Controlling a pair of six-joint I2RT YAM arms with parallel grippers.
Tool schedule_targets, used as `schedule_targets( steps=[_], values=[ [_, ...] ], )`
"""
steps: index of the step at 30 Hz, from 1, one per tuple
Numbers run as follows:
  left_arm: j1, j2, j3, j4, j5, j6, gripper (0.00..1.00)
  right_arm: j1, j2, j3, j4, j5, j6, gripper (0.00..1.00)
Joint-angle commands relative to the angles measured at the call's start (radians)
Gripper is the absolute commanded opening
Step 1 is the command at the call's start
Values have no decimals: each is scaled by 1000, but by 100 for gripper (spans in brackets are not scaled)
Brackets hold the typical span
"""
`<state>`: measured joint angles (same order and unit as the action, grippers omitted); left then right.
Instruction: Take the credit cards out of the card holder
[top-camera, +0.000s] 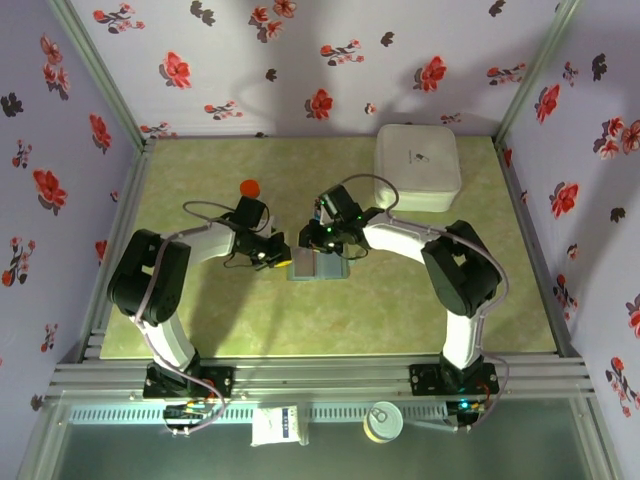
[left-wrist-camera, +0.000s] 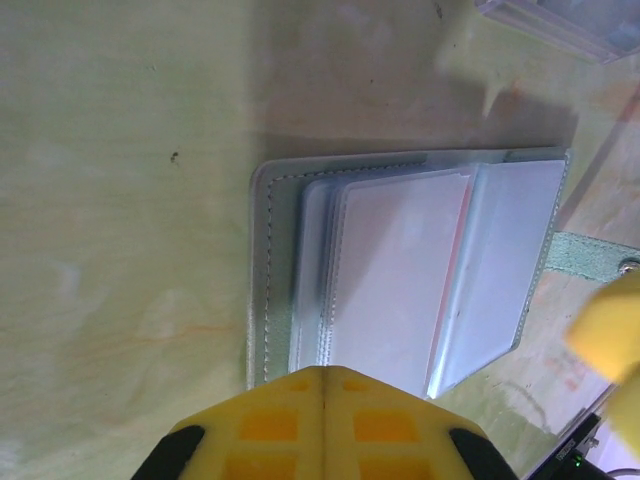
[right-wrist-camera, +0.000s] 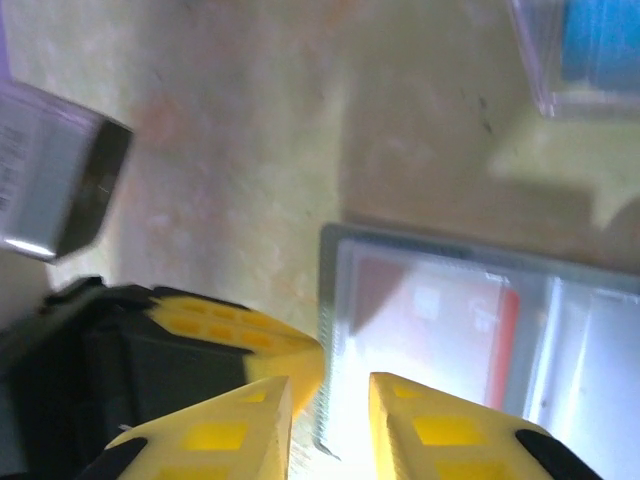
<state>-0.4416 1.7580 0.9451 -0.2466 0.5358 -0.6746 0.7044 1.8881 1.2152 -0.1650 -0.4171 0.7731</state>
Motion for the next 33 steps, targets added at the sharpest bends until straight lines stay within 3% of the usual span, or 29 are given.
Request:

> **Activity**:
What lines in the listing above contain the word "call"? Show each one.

> **Completed task**:
Joint-angle commands relative to the angles measured at the call's start (radians)
Step 1 is the command at the call's start

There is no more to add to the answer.